So here is a ggplot . This is a bit more active, but offers more sophisticated formatting options.
library(quantmod) sp500 <- getSymbols("^GSPC", from="2015-01-01", auto.assign=FALSE) sp500 <- Cl(sp500) # extract close sp500 <- merge(sp500, dailyReturn(sp500)) # add daily returns sp500 <- merge(lag(Cl(sp500),1), sp500) # merge with close lagged by 1 day names(sp500) <- c("ymin", "ymax", "return") library(ggplot2) library(scales) df <- with(sp500, data.frame(xmin=c(lag(index(sp500),1)), xmax=index(sp500), ymin, ymax, return)) df$status <- with(df,ifelse(return>0.01,"up",ifelse(return< -0.01,"down","neutral"))) ggplot(df) + geom_segment(aes(x=xmin, xend=xmax, y=ymin, yend=ymax, color=status)) + scale_color_manual(values=c(up="green", down="red", neutral="grey50"), breaks=c("up","down"), labels=c("Gain > 1%", "Loss > 1%")) + scale_x_date(breaks=date_breaks("months"), labels=date_format("%b"))+ labs(x=NULL, y="Closing Price", title="S&P 500") + theme(panel.background =element_rect(fill="black"), panel.grid = element_blank())

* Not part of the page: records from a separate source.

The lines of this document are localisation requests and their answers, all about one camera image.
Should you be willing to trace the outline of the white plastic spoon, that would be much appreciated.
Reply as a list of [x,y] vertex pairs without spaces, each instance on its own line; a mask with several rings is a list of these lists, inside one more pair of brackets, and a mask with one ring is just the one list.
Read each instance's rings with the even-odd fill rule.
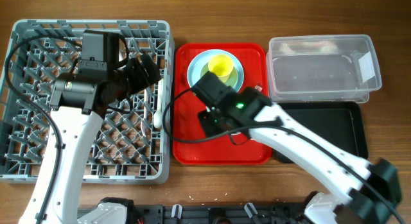
[[163,93],[163,83],[164,80],[161,79],[158,82],[158,95],[157,95],[157,110],[155,111],[153,115],[153,125],[155,128],[160,128],[162,126],[162,121],[161,121],[161,116],[162,116],[162,93]]

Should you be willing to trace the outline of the white plastic fork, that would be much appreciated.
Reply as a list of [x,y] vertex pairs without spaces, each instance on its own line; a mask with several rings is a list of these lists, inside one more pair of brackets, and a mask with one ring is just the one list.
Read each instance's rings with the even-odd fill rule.
[[141,121],[141,132],[144,137],[146,137],[146,130],[147,130],[147,118],[148,118],[148,112],[149,110],[147,109],[147,104],[148,104],[148,99],[149,99],[149,93],[148,89],[144,90],[144,100],[143,100],[143,119]]

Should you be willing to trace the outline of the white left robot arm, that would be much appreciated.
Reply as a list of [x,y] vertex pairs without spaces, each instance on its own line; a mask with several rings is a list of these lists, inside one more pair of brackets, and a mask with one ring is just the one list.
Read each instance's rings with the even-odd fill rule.
[[119,33],[86,30],[82,54],[72,69],[58,75],[51,112],[30,99],[49,122],[48,143],[31,200],[20,223],[78,223],[80,190],[90,148],[105,114],[115,101],[157,83],[160,71],[146,54],[119,59],[126,38]]

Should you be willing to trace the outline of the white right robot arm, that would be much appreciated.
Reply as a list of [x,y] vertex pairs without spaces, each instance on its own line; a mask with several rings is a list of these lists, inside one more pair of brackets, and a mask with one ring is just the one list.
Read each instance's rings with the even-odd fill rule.
[[350,154],[287,114],[252,87],[241,93],[206,73],[192,86],[209,108],[212,122],[225,132],[242,132],[273,148],[315,177],[328,193],[308,197],[304,216],[312,223],[386,223],[403,218],[397,169],[387,160],[376,164]]

As with the other answer, the basic idea is to draw color-coded segments based on the magnitude of the gain / loss. Therefore, we start by extracting closing prices, adding a return column, and then adding another closed price column that is 1 day late. Then we create data.frame from this with two date columns also 1 day behind. Then add a ( status ) column to indicate if the gain / loss was> 1%. Then we use it to control geom_segment(...) , color-coded status . In the call to scale_color_manual(...) we set the colors to red and green and exclude the neutral color from the legend. The rest is all formatting.